▸ Instructions for the task: In the data that follows, find each line containing "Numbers" and copy it.

▸ Stored data:
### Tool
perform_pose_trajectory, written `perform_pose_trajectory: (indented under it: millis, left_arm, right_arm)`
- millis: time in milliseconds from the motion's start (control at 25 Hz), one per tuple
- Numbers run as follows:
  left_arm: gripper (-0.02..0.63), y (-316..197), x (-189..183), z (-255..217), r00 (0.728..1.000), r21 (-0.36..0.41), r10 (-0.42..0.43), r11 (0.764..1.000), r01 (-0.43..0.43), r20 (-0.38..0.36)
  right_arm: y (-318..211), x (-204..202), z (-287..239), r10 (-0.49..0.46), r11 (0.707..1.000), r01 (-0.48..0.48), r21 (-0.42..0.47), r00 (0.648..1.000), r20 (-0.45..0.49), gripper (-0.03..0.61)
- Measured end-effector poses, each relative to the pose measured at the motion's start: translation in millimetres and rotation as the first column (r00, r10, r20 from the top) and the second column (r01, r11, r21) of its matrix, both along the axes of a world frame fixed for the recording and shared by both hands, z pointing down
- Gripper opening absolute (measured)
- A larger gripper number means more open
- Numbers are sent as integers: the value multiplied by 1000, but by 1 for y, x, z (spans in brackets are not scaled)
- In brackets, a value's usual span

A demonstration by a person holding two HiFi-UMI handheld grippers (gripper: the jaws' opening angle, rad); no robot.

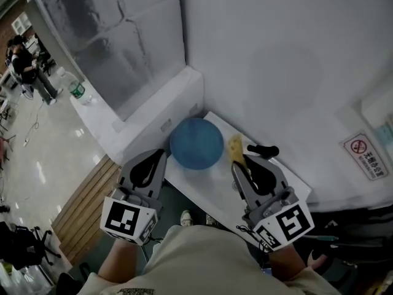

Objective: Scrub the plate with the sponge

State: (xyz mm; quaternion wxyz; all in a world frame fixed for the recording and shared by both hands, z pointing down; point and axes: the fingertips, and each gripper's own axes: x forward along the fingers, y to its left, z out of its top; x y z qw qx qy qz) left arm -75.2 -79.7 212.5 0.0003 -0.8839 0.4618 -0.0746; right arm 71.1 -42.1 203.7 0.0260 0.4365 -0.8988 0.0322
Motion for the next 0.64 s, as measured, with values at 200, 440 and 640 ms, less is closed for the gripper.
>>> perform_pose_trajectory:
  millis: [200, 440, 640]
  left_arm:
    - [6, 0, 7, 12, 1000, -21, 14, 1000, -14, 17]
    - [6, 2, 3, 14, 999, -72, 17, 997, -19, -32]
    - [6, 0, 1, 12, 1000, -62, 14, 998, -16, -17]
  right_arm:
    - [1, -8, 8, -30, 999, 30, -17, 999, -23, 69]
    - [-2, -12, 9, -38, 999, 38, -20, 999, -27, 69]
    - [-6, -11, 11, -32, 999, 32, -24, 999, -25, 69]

▸ Answer box:
- Numbers run as follows:
- Numbers are sent as integers: the value multiplied by 1000, but by 1 for y, x, z (spans in brackets are not scaled)

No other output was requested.